In Tonga I discovered that I wanted to live a life that allowed me to be outside more than inside, and to use my body more than being sedentary in front of a computer, so I seek out ways of living that allows that. I guess living a bit faka-peacecorps. In Puglia I live in a trullo nestled among Mediterranean fruit, nut, and olive trees. My family and I make olive oil, wine, and have a big vegetable garden. It sounds exotic to a midwesterner like myself but actually it's just what people do here and how they have been living for centuries. 

2. Tell us about your time in Tonga

 I was a PCV in Tonga, Group 60 from 2001-2003. I taught Industrial Arts (Indus) at Tupou High School-Tapuni Siliva campus in the village of Mu'a on Tongatapu. Peace Corps didn't seem to know what to do with architects so I ended up teaching Indus and doing miscellaneous building projects on the campus with the students and other teachers and volunteers. When I arrived at my school the principal showed me my house. It was in pieces under a big mango tree and it was to be assembled on the campus, moved there from some other location! Although I had been to architecture school I didn't actually have experience in real life building. Luckily there was another experienced PCV who, along with the other Tupou High Indus teacher, brought their students to learn construction with my students as they built my house. I learned a lot too! And to this day I'm passionate about sustainable design and material reuse so who knows, maybe this interest began right there. 
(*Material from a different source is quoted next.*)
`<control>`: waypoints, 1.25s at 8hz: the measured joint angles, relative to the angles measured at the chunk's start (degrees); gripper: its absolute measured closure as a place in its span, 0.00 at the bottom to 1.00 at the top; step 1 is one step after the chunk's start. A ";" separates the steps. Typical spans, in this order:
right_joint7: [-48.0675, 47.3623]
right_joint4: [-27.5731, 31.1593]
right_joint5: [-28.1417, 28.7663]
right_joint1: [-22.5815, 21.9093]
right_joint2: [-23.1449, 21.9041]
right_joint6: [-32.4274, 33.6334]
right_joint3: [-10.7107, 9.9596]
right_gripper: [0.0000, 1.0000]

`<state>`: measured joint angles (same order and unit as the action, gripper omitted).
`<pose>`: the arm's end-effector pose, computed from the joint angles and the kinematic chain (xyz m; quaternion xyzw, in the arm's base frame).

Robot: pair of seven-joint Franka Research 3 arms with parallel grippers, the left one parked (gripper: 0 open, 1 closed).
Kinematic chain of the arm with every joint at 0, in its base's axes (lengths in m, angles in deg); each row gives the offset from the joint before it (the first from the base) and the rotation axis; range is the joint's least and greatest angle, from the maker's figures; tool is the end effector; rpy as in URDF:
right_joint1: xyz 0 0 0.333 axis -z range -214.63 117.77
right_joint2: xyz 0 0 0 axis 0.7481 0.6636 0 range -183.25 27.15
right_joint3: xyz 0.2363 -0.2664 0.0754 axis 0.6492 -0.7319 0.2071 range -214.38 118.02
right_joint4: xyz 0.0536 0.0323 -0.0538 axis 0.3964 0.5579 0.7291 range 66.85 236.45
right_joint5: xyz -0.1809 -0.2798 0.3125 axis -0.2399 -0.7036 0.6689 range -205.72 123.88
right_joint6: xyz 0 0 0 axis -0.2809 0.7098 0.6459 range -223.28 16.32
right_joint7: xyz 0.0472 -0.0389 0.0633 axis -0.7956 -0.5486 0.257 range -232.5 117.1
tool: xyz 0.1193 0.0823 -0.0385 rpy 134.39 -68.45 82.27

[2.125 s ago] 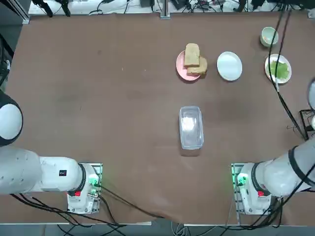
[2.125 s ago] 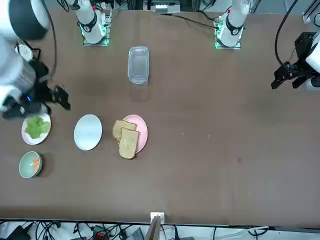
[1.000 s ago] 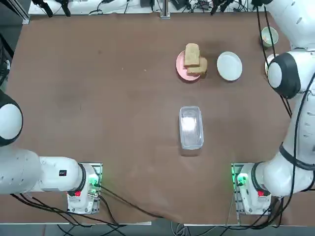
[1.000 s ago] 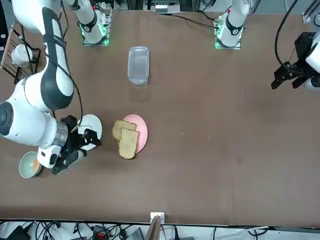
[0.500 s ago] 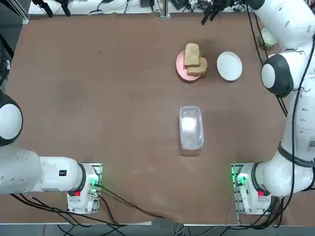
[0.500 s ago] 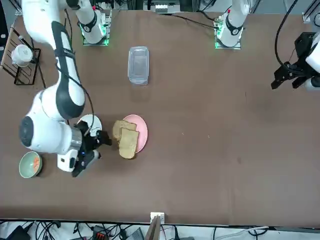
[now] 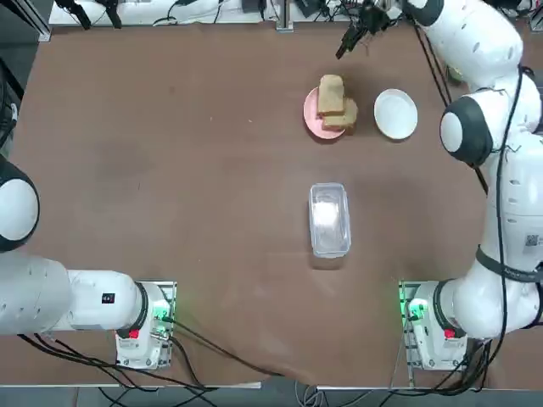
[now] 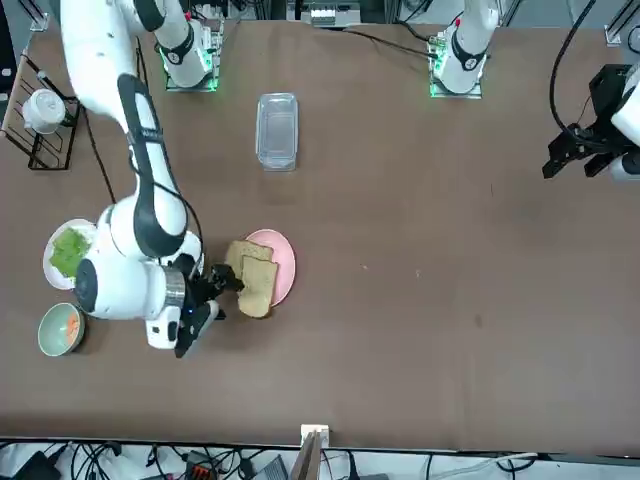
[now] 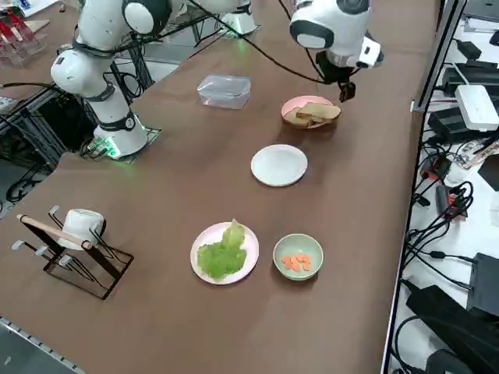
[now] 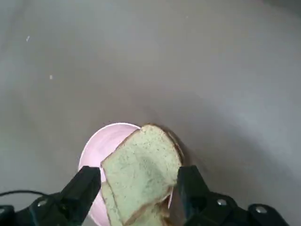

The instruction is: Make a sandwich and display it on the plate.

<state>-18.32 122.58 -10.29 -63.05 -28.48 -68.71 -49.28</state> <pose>0.8285 0.2623 0.2755 -0.9062 -0.3482 -0.0390 0.2366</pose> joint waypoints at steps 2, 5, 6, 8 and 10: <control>0.07 -0.04 0.04 -0.20 2.66 -4.34 2.47 0.00; -0.02 -0.28 0.04 -0.33 5.05 -7.87 3.03 0.01; -0.05 -0.34 0.04 -0.17 5.57 -8.29 3.02 0.02; -0.05 -0.38 0.04 0.37 6.09 -8.36 3.02 0.04; -0.05 -0.40 0.04 0.60 6.57 -8.36 3.02 0.08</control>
During my first year of teaching girls didn't take Indus and boys didn't take Home Economics, they weren't permitted to, so it was a bit strange to have a woman teaching! At the beginning of the second year three girls came to me and asked if they could take the class. I talked to the principal and he allowed it, but only if the girls came to the workshop after school, not during normal teaching hours. By the end of my second year I was part of a curriculum development team in Nuku'alofa that was rewriting curriculum that included all students taking both Indus and Home Ec. So it was a period of change.  

I served again as a Peace Corps Response volunteer for six months in Thailand after the Asian tsunami. There I worked more clearly as an architect, designing new houses with Habitat for Humanity, as well as building furniture for people in the displaced persons camp with two other PCV volunteers. 
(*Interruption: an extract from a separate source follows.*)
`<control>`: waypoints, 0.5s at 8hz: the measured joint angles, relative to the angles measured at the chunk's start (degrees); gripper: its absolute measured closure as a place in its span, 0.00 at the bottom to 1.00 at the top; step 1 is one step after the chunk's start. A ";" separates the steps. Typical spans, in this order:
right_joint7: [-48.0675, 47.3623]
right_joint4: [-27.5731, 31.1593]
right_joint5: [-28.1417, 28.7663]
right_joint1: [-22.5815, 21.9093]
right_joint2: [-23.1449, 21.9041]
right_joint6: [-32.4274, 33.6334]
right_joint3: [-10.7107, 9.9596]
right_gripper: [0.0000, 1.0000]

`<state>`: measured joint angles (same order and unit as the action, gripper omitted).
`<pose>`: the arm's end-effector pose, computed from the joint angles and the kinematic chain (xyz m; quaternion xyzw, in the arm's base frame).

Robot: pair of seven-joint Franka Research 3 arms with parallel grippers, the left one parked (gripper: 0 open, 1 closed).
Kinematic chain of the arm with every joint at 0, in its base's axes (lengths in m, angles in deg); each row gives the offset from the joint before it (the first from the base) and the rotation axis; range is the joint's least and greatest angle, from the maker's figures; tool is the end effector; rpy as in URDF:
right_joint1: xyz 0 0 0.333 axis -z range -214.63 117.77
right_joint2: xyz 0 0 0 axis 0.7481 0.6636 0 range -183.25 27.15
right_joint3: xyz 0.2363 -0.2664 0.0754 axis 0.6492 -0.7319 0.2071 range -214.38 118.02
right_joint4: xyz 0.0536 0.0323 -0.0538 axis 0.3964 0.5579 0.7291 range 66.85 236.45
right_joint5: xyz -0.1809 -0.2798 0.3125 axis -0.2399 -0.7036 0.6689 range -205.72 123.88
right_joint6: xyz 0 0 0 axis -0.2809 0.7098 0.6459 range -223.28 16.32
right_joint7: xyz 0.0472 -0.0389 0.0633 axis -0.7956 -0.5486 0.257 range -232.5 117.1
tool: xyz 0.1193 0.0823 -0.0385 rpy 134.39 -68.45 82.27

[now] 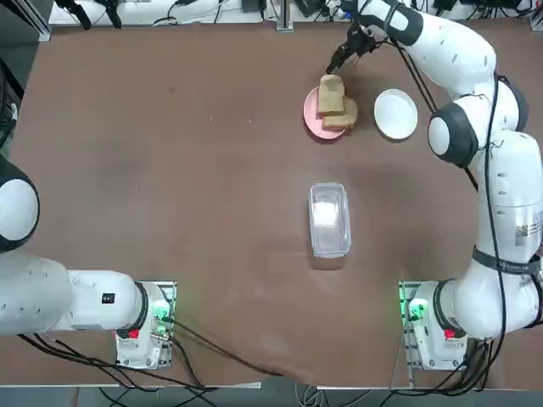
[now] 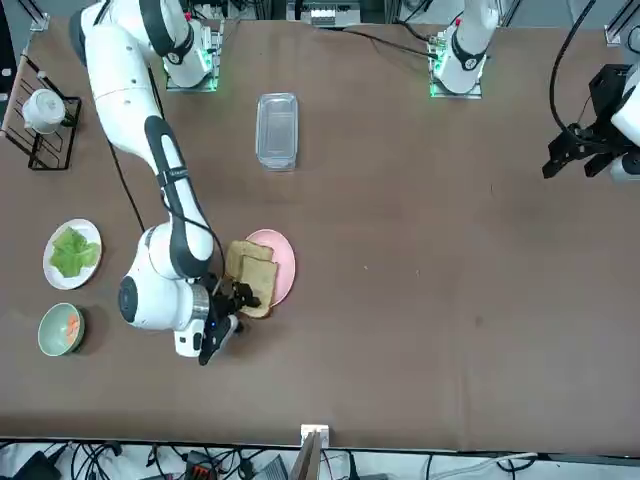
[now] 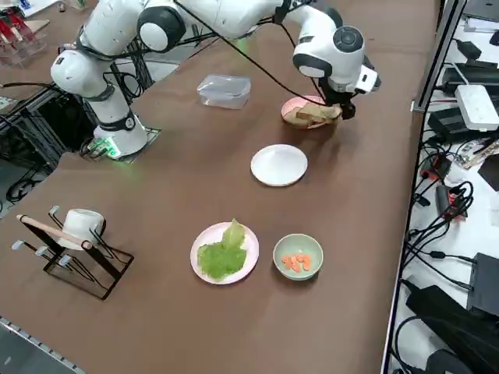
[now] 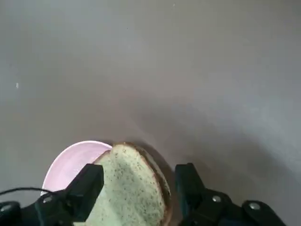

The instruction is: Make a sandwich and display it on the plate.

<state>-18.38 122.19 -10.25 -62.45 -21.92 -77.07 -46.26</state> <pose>0.8351 0.2768 0.1914 -0.9122 -0.3276 -0.0535 0.2402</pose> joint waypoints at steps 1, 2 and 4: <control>0.00 0.00 0.00 0.12 0.33 0.00 0.00 0.08; 0.00 0.00 0.00 0.25 0.71 0.00 0.00 0.08; 0.00 -0.04 0.00 0.49 1.27 -0.02 0.00 0.08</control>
A favorite Tonga memory I have is of hosting art night at my house. A Tonga RPCV donated boxes and boxes of art supplies that showed up one day at the PC office for distribution to any PCV that wanted them. (Actually I think the story was that her mom was retiring. And for her retirement party request she asked that art supplies be collected and sent to Tonga). I took stuff back to my village and on Wednesday nights invited anyone who wanted to come to spread out on my floor and use the supplies. I remember being encouraged by the school to use that time to teach english but I also felt it was useful for the students to feel free to express themselves with art during those hours. And it was fun! Other favorite memories would be a week long excursion to Tofua, completely unforgettable, and those rare moments when the walls of being a palangi softened and I was invited to the kitchen to prepare food or be in the last group to eat at a feast. 

3. What is something you would share to those travelling to Tonga for the first time?

To go with the flow of the slow island rhythm. There is a joy to letting a day unfold as it will and not getting too stressed about time. As one of the coordinators said to us during training: "It's an island. Where are you gonna go?"

4. What made you choose to support Friends of Tonga?

After the volcanic explosion and subsequent tsunami I was looking for a way to support Tonga. I didn't know FoT existed but I'm so happy they do! Thank you for all your work!